Source data |
Segment Open
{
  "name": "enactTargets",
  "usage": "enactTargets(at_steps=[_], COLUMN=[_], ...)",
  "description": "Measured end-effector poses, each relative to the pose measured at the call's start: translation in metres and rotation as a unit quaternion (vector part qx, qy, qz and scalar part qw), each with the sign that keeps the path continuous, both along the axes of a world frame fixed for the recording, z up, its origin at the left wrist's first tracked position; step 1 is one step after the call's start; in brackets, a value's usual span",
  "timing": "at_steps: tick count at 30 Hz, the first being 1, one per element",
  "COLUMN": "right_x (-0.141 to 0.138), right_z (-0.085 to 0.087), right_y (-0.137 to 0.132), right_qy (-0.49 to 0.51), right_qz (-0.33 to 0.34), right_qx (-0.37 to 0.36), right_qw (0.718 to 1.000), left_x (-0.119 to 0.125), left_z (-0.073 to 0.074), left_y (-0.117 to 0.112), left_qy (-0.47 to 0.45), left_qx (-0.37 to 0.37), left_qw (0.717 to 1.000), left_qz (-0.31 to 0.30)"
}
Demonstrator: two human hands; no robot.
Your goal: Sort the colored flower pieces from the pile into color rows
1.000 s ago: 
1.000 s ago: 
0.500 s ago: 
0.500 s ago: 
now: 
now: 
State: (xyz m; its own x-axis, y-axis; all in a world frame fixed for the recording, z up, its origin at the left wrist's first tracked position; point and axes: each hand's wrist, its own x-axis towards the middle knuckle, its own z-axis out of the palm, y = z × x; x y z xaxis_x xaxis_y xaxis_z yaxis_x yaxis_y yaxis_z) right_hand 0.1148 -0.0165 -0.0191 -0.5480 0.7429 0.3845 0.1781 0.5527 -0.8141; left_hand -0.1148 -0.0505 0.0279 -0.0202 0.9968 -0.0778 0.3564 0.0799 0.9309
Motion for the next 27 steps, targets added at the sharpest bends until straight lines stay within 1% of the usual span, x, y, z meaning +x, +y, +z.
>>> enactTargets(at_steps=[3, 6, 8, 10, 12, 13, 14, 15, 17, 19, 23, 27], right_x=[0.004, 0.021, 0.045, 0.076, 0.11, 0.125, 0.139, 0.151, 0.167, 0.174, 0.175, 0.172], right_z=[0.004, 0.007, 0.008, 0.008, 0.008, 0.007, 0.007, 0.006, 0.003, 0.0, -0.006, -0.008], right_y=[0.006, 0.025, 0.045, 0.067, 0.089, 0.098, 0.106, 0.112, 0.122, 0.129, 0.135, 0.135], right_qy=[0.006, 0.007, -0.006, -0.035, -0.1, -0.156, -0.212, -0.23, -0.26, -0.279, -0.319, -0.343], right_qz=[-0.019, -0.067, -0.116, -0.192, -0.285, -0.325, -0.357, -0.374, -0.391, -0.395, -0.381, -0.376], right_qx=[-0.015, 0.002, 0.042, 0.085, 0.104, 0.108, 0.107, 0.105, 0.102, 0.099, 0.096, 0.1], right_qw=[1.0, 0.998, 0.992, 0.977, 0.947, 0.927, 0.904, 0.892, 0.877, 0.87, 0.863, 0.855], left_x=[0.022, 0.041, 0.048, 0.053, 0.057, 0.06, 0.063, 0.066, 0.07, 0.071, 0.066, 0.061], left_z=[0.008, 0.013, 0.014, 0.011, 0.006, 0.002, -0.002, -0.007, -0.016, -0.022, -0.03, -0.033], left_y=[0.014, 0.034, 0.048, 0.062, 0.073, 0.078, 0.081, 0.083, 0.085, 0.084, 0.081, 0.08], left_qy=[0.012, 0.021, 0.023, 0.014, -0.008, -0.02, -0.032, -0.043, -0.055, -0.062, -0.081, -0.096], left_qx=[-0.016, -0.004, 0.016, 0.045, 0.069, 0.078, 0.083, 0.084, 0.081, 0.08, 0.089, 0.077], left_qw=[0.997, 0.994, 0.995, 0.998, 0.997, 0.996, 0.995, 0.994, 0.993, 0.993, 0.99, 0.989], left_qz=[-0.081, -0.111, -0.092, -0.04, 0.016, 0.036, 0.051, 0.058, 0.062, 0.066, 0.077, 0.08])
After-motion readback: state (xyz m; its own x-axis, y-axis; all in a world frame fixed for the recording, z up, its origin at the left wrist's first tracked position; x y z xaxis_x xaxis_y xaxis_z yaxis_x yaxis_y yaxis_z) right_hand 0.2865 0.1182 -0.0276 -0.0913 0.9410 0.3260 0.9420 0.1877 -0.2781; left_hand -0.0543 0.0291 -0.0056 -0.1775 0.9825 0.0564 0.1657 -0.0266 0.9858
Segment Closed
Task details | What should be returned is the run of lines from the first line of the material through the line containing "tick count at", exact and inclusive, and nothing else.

Task output |
{
  "name": "enactTargets",
  "usage": "enactTargets(at_steps=[_], COLUMN=[_], ...)",
  "description": "Measured end-effector poses, each relative to the pose measured at the call's start: translation in metres and rotation as a unit quaternion (vector part qx, qy, qz and scalar part qw), each with the sign that keeps the path continuous, both along the axes of a world frame fixed for the recording, z up, its origin at the left wrist's first tracked position; step 1 is one step after the call's start; in brackets, a value's usual span",
  "timing": "at_steps: tick count at 30 Hz, the first being 1, one per element",

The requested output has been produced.